– Теперь вот мой преемник, смотритель, – продолжал Петр Михайлыч, – сирота круглый, бедняк, а по образованию своему делается сочинителем: стало быть, человеком знатным и богатым.
Купец только пожал плечами.
– Всякому, сударь, доложить вам, человеку свое счастье! – сказал он, вздохнув, и потом, приподняв фуражку и проговоря: – Прощенья просим, ваше высокоблагородие! – поворотил в свой переулок и скрылся за тяжеловесную дубовую калитку, которую, кроме защелки, запер еще припором и спустил с цепи собаку.
Отнеся такое невнимание не более как к невежеству русского купечества, Петр Михайлыч в тот же день, придя на почту отправить письмо, не преминул заговорить о любимом своем предмете с почтмейстером, которого он считал, по образованию, первым после себя человеком.
– Вы знаете моего преемника? – спросил он.
– Был, сударь, у меня, – отвечал тот и почему-то вздохнул.
– Сочинение теперь написал, которым прославился на всю Россию.
– Какое-с это? О господи помилуй! – проговорил почтмейстер, кидая по обыкновению короткий взгляд на образа.
– Романическое!
Почтмейстер поглядел несколько времени через очки на Петра Михайлыча как бы с видом некоторого сожаления.
– Нам с вами, в наши лета, пора бы и другие книжки уж почитывать, – проговорил он.
– Что ж, я почитываю и те и другие, – отвечал Петр Михайлыч, заметно сконфуженный этим замечанием, и потом, посеменив еще несколько времени ногами, раскланялся.
– Умный бы старик, но очень уж односторонен, – говорил он, идя домой, и все еще, видно, мало наученный этими опытами, на той же неделе придя в казначейство получать пенсию, не утерпел и заговорил с казначеем о Калиновиче.
– Сам ходит новый смотритель к вам в кладовую ставить шкатулку-то? – спросил он его так, будто к слову.
– Сам, – отвечал казначей и икнул.
– Роман он сочинил, и за какие-нибудь сто печатных страничек ему шестьсот рублей серебром отсыплют.
Петр Михайлыч желал поразить казначея, как и Палагею Евграфовну, деньгами; но тот и на это ничего не сказал, а только опять икнул. Годнев, наконец, понял, что этот разговор нисколько не интересовал казнохранителя, а потому поднялся.
– До свиданья, – сказал он.
– До свиданья, – проговорил казначей и еще раз икнул.
«Эк его!» – подумал про себя Петр Михайлыч и заметил вслух:
– Верно, желудок испортили: все икаете?
– Нет, так, поминает кто-нибудь, – отвечал казначей.
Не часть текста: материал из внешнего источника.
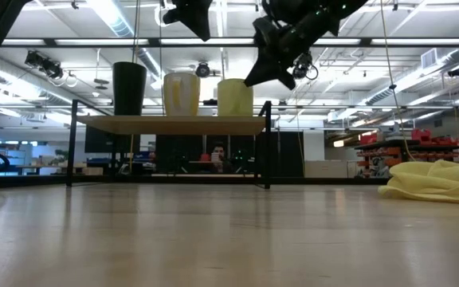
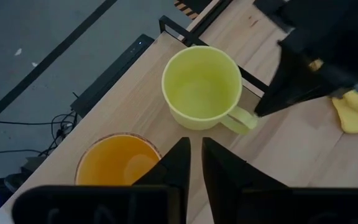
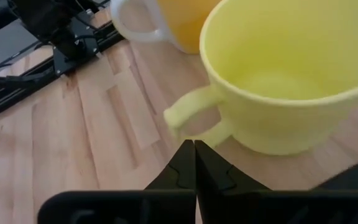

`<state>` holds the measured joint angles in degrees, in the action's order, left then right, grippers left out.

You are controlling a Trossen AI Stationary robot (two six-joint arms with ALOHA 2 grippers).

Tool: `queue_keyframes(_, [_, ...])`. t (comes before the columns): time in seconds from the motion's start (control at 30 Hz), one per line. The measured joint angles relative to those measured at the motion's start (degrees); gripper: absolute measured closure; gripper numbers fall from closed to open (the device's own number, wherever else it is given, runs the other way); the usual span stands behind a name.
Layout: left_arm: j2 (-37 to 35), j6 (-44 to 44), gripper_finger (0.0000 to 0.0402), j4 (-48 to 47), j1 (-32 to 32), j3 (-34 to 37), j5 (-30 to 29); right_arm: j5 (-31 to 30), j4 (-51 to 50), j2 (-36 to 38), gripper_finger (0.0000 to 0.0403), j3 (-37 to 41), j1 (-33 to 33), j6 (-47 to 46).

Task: Stack small to large cups/mugs on shelf
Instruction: Put the yellow mug on the shelf, then return to Home Position

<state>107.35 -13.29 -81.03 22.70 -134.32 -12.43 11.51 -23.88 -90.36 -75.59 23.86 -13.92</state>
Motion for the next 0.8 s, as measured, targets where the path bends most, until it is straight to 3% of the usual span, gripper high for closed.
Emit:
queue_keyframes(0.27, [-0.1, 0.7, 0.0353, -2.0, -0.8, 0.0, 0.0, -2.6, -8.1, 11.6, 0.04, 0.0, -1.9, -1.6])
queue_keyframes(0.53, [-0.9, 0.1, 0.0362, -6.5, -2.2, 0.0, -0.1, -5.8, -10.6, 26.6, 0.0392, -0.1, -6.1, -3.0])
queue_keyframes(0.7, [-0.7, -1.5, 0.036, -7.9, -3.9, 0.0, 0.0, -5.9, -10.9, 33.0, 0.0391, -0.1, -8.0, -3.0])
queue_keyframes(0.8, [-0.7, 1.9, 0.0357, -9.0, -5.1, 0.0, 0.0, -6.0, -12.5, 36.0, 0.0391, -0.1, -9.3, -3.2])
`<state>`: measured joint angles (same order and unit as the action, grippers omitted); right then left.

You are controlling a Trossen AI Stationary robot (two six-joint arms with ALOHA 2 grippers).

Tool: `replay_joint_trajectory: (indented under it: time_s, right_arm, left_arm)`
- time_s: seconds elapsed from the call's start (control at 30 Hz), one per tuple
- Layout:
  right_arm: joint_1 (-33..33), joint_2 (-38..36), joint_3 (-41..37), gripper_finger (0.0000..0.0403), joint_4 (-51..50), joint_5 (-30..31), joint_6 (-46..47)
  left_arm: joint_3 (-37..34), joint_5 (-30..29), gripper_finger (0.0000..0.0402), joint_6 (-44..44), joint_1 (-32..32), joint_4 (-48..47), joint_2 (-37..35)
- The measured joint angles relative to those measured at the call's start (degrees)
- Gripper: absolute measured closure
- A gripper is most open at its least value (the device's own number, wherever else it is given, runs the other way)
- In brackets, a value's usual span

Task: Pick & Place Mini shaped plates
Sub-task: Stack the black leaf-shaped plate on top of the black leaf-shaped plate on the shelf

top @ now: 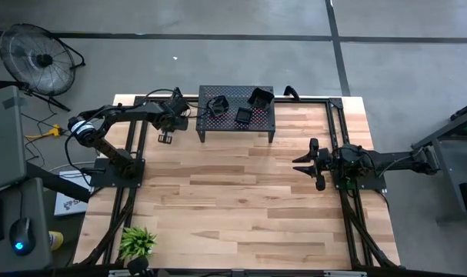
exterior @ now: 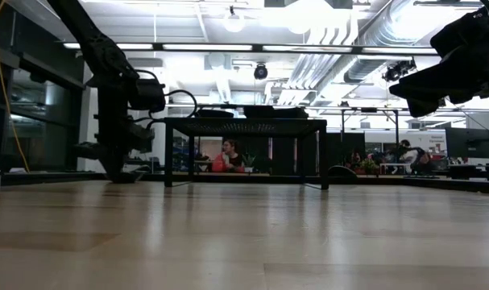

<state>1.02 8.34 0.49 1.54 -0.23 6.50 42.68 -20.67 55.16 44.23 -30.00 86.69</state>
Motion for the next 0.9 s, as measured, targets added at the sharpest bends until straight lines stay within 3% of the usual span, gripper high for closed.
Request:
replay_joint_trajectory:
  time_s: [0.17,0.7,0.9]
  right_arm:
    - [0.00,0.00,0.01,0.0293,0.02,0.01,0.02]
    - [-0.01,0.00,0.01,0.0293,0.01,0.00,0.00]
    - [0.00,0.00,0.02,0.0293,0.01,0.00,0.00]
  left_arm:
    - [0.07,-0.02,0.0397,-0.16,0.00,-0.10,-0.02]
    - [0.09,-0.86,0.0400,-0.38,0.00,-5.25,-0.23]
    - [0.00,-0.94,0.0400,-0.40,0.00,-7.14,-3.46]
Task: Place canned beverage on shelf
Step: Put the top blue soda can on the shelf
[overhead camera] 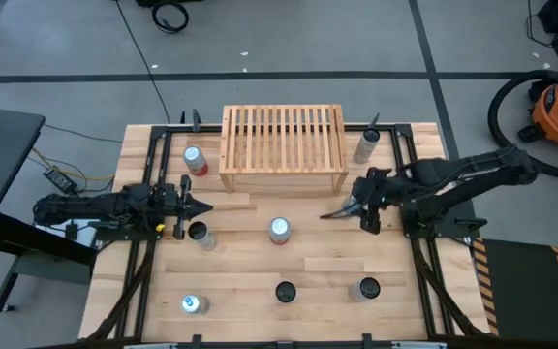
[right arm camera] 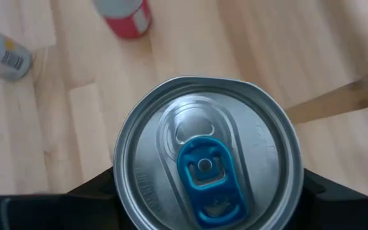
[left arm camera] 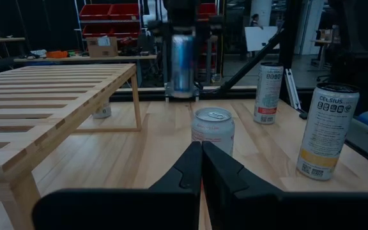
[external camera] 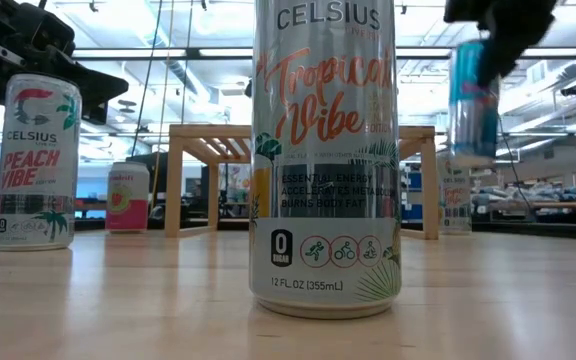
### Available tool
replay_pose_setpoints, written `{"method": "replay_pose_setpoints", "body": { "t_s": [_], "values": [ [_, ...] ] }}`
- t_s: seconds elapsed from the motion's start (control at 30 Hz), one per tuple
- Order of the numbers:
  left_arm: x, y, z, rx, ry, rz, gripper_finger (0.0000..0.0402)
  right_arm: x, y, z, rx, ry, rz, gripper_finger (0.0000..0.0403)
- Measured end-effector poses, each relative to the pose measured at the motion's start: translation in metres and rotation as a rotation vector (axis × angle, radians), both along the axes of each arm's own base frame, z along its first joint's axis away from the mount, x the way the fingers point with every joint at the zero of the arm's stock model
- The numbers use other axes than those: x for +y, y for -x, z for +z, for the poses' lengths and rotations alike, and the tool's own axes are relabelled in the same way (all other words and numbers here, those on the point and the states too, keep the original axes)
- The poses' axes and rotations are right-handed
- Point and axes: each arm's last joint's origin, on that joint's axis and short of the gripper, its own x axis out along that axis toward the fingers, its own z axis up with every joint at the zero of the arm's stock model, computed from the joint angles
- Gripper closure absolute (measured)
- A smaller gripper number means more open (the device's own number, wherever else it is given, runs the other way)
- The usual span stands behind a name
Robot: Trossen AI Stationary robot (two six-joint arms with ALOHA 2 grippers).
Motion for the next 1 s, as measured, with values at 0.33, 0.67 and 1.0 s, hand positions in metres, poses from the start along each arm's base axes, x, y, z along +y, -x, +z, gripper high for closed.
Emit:
{"method": "replay_pose_setpoints", "body": {
  "t_s": [0.33,0.67,1.0],
  "values": [
    [0.000,0.000,0.000,0.000,0.000,0.001,0.0384,-0.036,0.000,0.055,-0.106,0.091,-0.060,0.0161],
    [0.000,0.000,0.000,0.000,0.000,0.001,0.0384,-0.073,-0.007,0.091,-0.132,0.230,-0.081,0.0161],
    [0.000,0.000,0.000,0.000,0.000,0.001,0.0384,-0.111,-0.022,0.109,-0.102,0.319,-0.120,0.0161]
  ]
}}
Выйдя на крыльцо, Петр Михайлыч некоторое время стоял в раздумье. – Ну, попробую еще, – проговорил он и взобрался в земский суд, где застал довольно большую компанию: исправника, непременного члена и, кроме того, судью и заседателя: они пришли из своего суда посидеть в земский. Секретарь, молодой еще человек, только что начинавший свою уездную карьеру, ласкал всех добрым взглядом. Два рыжие писца, родные братья Медиокритского, тоже молодые люди, владевшие замечательно красивым почерком, стояли у стеклянных дверей присутствия и обнаруживали большое внимание к тому, что там происходило.
Всех занимал некто, приехавший в город, помещик Прохоров, мужчина лет шестидесяти и громаднейшего роста. По случаю спора о военной службе он делал теперь кочергой, как бы ружьем, разные артикулы и маршировал. Судья ему командовал: «Раз, два! Раз, два!» – говорил он, колотя себя по ляжке. Прохоров, с крупными каплями поту на лице, маршировал самым добросовестным образом. «Стой!» – скомандовал судья. Прохоров остановился. «Дирекция налево!» – крикнул судья. Прохоров повернул несколько налево свои бычачьи глаза. «Заряжение на двенадцать темпов!» – скомандовал судья. Прохоров сначала представил, что как будто бы он вынул патрон, потом скусил его, опустил в дуло, прибил шомполом, наконец, взвел курок, прицелился. «Пли!» – крикнул судья. Прохоров выпалил ртом. «Чисто делает», – заметил непременный член заседателю. – «Еще бы!» – подтвердил тот.